“É uma situação de impotência, de humilhação, em que a condição de ser humano é tão esfrangalhada que você não consegue passar o que realmente acontece quando você está sendo torturado”. Assim a ex-integrante do PCB Marise Egger tentou descrever nesta quarta-feira, em depoimento à Comissão da Verdade de São Paulo, como foram os 30 dias de tortura por que passou no DOI-Codi em outubro de 1975. As informações são de O Globo.
Feminista, ligada ao movimento estudantil, Marise foi presa em São Paulo 23 de outubro, momentos depois do marido, o jornalista George Duque Estrada. No dia seguinte, era preso o também jornalista Vladimir Herzog, barbaramente torturado e que morreu um dia depois. Marise conta que ouvia os gritos da sala contígua, pensando que era seu marido quem estava sendo morto.
Mãe de dois filhos, Marise denuncia a violência sexual pela qual passaram as mulheres no DOI-Codi.
— Eu estava amamentando o meu filho Tiago e recebi muitos choques nos seios. O leite descia. E ali se deu uma discussão entre os torturadores. Uns queriam que parassem, outros que continuassem. É uma coisa doentia, perversa — conta ela que, dois anos depois, não pôde amamentar a filha recém-nascida porque sofrera necrose no seios: — Quero dizer que a mulher até hoje, nas delegacias, quando é presa, ou em qualquer guerra, a primeira coisa que se faz com uma mulher é violentar sexualmente. Isso foi, é e só deixará de ser se as mulheres realmente lutarem e a sociedade democrática punir isso com vigor. Na prisão, no DOI-Codi, nesse aparelho ilegal, as mulheres foram sempre, sempre, sempre abusadas sexualmente. De várias formas.
Marise fez um apelo à Comissão da Verdade, pedindo que seja levantado o número real de presos e torturados políticos. Como a maioria dos presos políticos, ela pede a punição dos responsáveis pelos crimes de Estado.
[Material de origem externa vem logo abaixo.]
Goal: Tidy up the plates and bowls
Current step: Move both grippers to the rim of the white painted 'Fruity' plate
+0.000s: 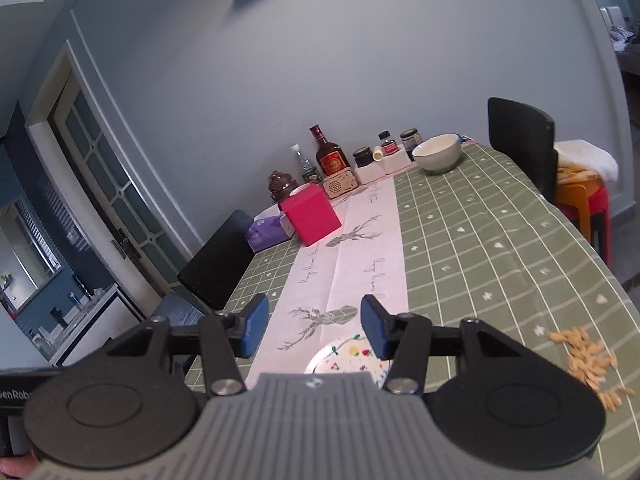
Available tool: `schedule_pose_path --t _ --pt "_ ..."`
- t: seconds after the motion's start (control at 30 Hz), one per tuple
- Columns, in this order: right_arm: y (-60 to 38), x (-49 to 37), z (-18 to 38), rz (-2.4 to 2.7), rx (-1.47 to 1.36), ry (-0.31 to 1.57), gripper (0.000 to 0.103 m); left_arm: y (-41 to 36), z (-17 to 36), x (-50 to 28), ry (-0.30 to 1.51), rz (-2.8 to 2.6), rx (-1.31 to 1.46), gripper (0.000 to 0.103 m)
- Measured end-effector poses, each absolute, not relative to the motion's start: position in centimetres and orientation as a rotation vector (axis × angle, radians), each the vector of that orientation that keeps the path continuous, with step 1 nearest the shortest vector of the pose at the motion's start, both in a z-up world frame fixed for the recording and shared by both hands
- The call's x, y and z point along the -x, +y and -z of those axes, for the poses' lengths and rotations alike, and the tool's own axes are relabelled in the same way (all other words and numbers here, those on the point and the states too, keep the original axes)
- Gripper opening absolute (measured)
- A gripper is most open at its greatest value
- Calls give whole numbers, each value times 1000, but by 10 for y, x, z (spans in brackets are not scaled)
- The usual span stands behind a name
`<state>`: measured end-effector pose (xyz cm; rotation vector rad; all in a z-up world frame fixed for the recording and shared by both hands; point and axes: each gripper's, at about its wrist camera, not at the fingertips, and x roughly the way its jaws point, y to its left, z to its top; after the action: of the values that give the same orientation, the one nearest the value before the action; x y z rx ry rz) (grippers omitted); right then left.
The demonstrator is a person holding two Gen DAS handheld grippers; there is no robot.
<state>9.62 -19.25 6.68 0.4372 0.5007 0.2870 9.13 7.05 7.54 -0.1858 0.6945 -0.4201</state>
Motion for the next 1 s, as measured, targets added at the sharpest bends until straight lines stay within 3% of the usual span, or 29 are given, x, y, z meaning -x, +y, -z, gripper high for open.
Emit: schedule_pose_path --t 0.4,1.0 --pt "-197 -164 -8 -373 -552 610 51 122 -7 -159 758 288 268 76" --pt "-208 -226 88 -494 -607 756 52 128 71 -196 869 238 302 76"
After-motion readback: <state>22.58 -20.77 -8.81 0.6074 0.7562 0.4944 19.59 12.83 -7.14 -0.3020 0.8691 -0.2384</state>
— Naqueles dias estavam presos no DOI e no Dops militantes do Partido Comunista Brasileiro. Eram 97 pessoas. Foram torturadas, com métodos que todos os senhores conhecem. Entre as 97 pessoas que estavam presas havia outras 19 mulheres.
Marise diz que passou a maior parte do tempo com um capuz e que raras vezes pode ver o rosto de seus torturadores. Anos depois, a socióloga conta que acabou expulsa do PCB. O motivo, conta ela, é porque era feminista.
— Era um desvio pequeno-burguês. A repressão também não suportava as feministas — diz ela.